Hagas la cuenta como la hagas, los números no acaban de salir, por eso buscan el subterfugio de la interpretación

RECONOZCAMOS en la pregunta ilusoria recién pactada por las fuerzas secesionistas catalanas una pillería un tanto juguetona: compliquemos las cosas con doble pregunta para que así el abanico de posibilidades sea mucho más amplio y podamos hacer lo que más nos convenga. Consultar a una ciudadanía que asume la pregunta como un desafío histórico invita a que el resultado pueda sernos ventajoso a quienes sostenemos la necesidad de independizarnos de estos españoles tan pesados que llevan trescientos años pisándonos los derechos, pero, ojo, hagamos la pregunta de tal manera que nos podamos salir por la tangente si luego resulta que no nos conviene quedar fuera de los marcos institucionales en los que estamos precisamente por ser españoles. O sea, preguntemos primero si queremos ser un Estado, porque independientemente de lo que contesten luego, siempre podemos defender que en realidad lo que los catalanes quieren es separarse a medias y así seguir gozando de las ventajas de ser nominalmente españoles, que será una cosa muy molesta pero puede convenirnos.

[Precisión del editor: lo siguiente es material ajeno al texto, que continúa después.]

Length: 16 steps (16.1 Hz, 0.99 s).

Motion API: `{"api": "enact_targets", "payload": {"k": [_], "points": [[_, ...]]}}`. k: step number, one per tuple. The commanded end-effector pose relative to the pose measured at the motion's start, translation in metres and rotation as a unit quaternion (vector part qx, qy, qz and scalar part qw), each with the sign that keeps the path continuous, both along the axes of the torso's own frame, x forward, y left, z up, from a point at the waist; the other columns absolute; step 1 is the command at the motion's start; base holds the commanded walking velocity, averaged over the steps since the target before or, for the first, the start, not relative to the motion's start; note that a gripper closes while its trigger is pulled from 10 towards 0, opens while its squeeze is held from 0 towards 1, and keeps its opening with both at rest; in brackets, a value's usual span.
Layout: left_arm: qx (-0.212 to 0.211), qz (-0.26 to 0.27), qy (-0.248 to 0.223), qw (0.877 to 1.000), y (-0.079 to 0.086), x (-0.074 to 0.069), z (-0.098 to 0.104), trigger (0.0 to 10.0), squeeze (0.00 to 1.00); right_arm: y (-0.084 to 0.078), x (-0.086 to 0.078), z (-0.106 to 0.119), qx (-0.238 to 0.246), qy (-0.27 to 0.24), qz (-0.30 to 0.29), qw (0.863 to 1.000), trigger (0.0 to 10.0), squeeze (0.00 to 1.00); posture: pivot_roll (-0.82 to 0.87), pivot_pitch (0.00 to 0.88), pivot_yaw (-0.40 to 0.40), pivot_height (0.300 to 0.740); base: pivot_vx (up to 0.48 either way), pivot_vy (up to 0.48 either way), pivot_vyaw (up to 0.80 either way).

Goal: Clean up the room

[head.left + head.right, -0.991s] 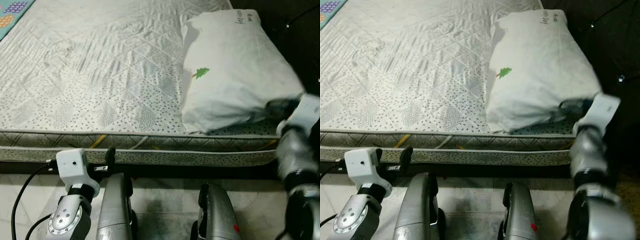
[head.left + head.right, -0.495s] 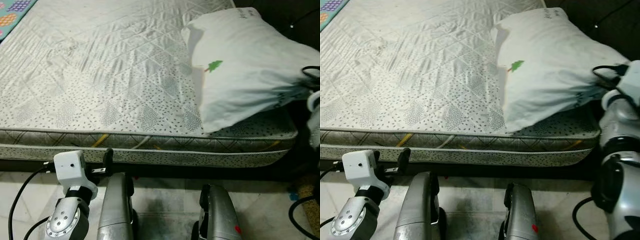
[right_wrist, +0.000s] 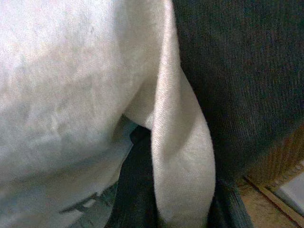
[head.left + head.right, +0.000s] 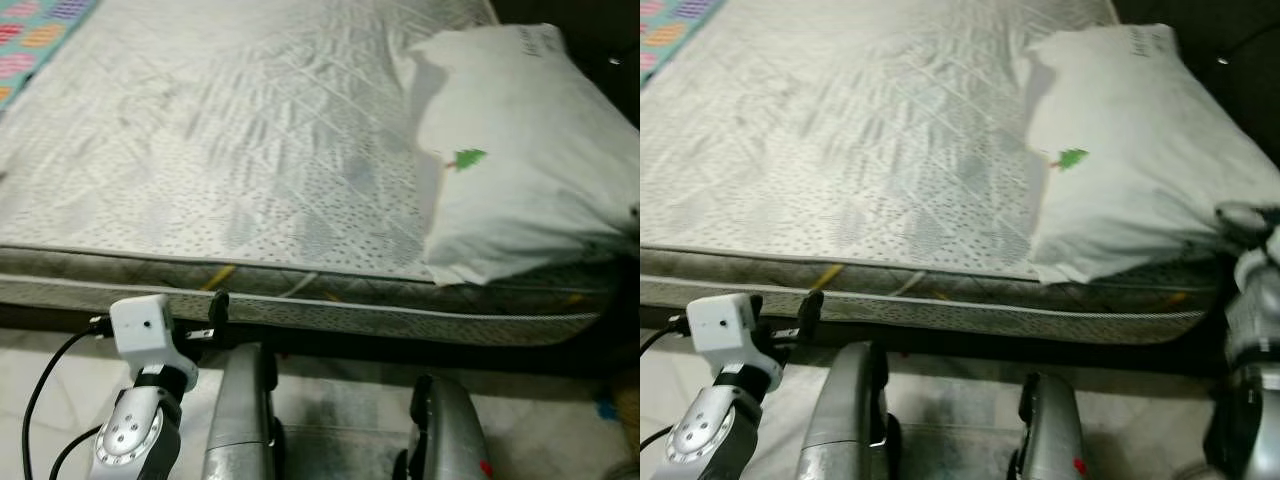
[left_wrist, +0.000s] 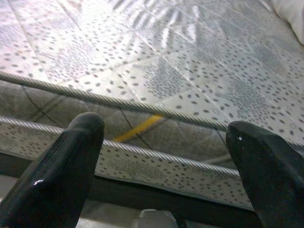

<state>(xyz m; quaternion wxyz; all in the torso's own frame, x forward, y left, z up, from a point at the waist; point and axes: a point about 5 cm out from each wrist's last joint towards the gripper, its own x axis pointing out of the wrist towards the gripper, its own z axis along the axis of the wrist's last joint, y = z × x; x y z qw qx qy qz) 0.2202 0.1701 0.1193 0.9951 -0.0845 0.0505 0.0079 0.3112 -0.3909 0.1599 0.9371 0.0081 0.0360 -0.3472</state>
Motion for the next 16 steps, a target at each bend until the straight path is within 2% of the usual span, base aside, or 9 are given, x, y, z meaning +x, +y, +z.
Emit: {"api": "enact_targets", "payload": {"k": [1, 3, 4, 5, 8, 9, 10, 11, 16], "points": [[0.004, -0.005, 0.006, 1.0, 0.001, 0.001, -0.004, 10.0, 0.0, -0.014, -0.014, 0.003, -0.012, -0.021, -0.039, 0.999, 0.0, 0.0, 0.0, 0.102, 0.016, 0.54, 0.0, 0.0, 0.0], [0.003, -0.01, 0.005, 1.0, -0.001, 0.005, -0.004, 10.0, 0.0, 0.009, -0.004, -0.012, -0.019, -0.011, 0.011, 1.0, 0.0, 0.0, -0.01, 0.094, 0.016, 0.54, 0.0, 0.0, 0.0], [0.004, -0.01, 0.004, 1.0, -0.001, 0.007, -0.004, 10.0, 0.0, 0.019, 0.003, -0.014, -0.029, -0.005, 0.035, 0.999, 3.0, 0.0, -0.01, 0.092, 0.015, 0.54, 0.0, 0.0, 0.0], [0.004, -0.009, 0.002, 1.0, -0.001, 0.008, -0.004, 10.0, 0.0, 0.039, 0.015, -0.015, -0.052, 0.001, 0.081, 0.995, 10.0, 0.0, 0.0, 0.088, 0.01, 0.54, 0.0, 0.0, 0.0], [0.006, -0.005, 0.0, 1.0, 0.001, 0.007, -0.005, 10.0, 0.0, 0.086, 0.037, -0.014, -0.083, -0.012, 0.179, 0.98, 10.0, 0.0, 0.0, 0.082, -0.001, 0.54, 0.0, 0.0, 0.0], [0.006, -0.001, -0.001, 1.0, 0.001, 0.007, -0.005, 10.0, 0.0, 0.12, 0.044, -0.018, -0.096, -0.023, 0.244, 0.965, 10.0, 0.63, 0.0, 0.079, -0.011, 0.54, 0.0, 0.0, 0.0], [0.006, 0.0, -0.002, 1.0, 0.0, 0.008, -0.005, 10.0, 0.0, 0.135, 0.045, -0.021, -0.092, -0.032, 0.268, 0.959, 10.0, 1.0, 0.0, 0.079, -0.012, 0.54, 0.0, 0.0, 0.0], [0.005, 0.001, -0.004, 1.0, -0.001, 0.009, -0.005, 10.0, 0.0, 0.155, 0.046, -0.025, -0.073, -0.046, 0.294, 0.952, 10.0, 1.0, 0.0, 0.077, -0.017, 0.54, 0.0, 0.0, 0.0], [0.003, 0.007, -0.006, 1.0, 0.001, 0.012, -0.007, 10.0, 0.0, 0.207, 0.038, -0.033, -0.034, -0.067, 0.355, 0.932, 10.0, 1.0, -0.01, 0.063, -0.021, 0.54, 0.0, 0.0, 0.0]]}}
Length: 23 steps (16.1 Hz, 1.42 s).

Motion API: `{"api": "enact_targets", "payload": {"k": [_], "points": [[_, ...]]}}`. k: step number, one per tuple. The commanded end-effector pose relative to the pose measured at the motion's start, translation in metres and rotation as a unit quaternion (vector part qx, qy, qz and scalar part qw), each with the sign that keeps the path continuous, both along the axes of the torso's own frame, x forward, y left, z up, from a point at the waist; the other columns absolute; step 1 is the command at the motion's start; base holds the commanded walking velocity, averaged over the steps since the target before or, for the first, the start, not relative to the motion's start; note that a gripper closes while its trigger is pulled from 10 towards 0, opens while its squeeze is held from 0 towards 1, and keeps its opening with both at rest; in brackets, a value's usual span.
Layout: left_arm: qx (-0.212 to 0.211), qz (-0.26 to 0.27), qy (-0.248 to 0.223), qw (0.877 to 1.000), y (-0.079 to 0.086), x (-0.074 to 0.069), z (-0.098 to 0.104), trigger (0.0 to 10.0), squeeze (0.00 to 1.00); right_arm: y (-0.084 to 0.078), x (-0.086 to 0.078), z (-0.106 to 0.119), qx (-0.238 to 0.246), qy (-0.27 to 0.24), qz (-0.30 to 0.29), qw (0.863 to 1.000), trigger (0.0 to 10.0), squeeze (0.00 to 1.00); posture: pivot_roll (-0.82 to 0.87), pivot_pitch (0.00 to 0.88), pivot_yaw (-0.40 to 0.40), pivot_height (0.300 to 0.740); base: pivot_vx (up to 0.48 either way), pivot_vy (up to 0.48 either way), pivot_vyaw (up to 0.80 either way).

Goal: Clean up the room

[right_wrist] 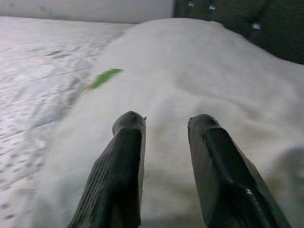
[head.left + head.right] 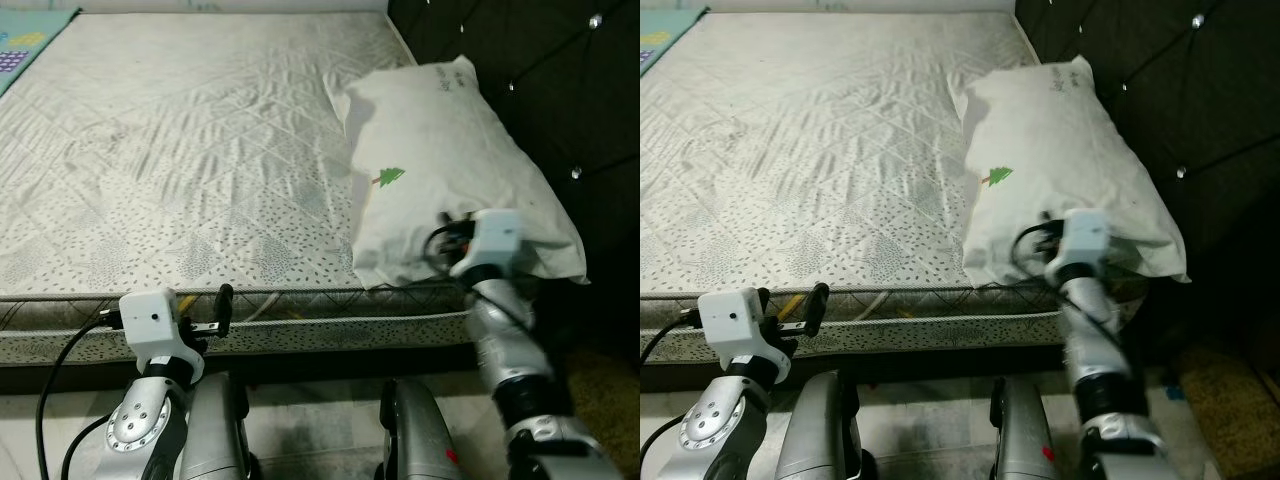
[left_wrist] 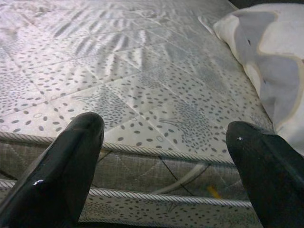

Ahora hay que plantearse varias incógnitas por despejar: ¿qué es un Estado no independiente? O lo que es lo mismo: ¿qué es un Estado dependiente? Desde el punto de vista de los intereses de un secesionista, supongo que ser un Estado a medias que, además, reciba dinero de España cuando sea preciso. ¿Es un Estado dependiente algo así como una comunidad autónoma pero con otro nombre?

Otra incógnita: ¿por qué razón no pedir independencia a la primera? Otra más y no menor: ¿con qué participación se consideraría legítimo un referéndum tan trascendental? Si vota –siendo legal o pirata– un cuarenta por ciento del censo –en Cataluña no suele acercarse mucha más gente a las urnas–, de ese cuarenta un veinte dice que no a todo, otro treinta dice que sí a lo primero –un Estado– pero no a lo segundo –independiente– y un cincuenta dice que sí a las dos, ¿me están diciendo que impulsarían una aventura suicida como una declaración unilateral de independencia con el voto afirmativo de solo el cincuenta del cuarenta, o sea, el veinte por ciento de la ciudadanía? Imaginemos que en ese referéndum vota masivamente el pueblo catalán, cosa a la que no nos tiene acostumbrados, y que del setenta que lo hace resultan partidarios por la independencia total un sesenta por ciento: eso sigue sin dar la mayoría relevante que se le supone a una decisión irracional como esa. Hagas la cuenta como la hagas, los números no acaban de salir, por eso buscan el subterfugio de la interpretación por libre de la supuesta voluntad ciudadana: a mí deme usted un Estado, que ya veré yo cómo me conviene estructurarlo. Y usted, pueblo y Gobierno español, sepan que deberán tragar con lo que yo diseñe...

No querían ser el hazmerreír y han acabado siéndolo. Ponen fecha a algo que no podrán hacer y plantean un par de preguntas que no obtendrán respuesta. Sin el consentimiento del Gobierno central no se pueden plantear consultas, vinculantes o no, y aun con el consentimiento se puede preguntar para saber qué piensan los que quieran contestar, pero no se puede alterar la realidad constitucional sin seguir los pasos que la propia Constitución prevé para su reforma. Si en referéndum legal masivamente los ciudadanos catalanes se manifestasen por abandonar España –y lo que le cuelga: UE, OTAN y tal– y tras acuerdos mayoritarios en la cámara –y aprobación de todos los españoles en consulta– se reformase la Carta Magna para separar una parte del territorio nacional, no habría nada que objetar. Pero eso saben que no es contemplable hasta los cantamañanas y papafritas del simposio «España Contra Cataluña», ese congreso de chistes coincidente con el anuncio del parto de los montes.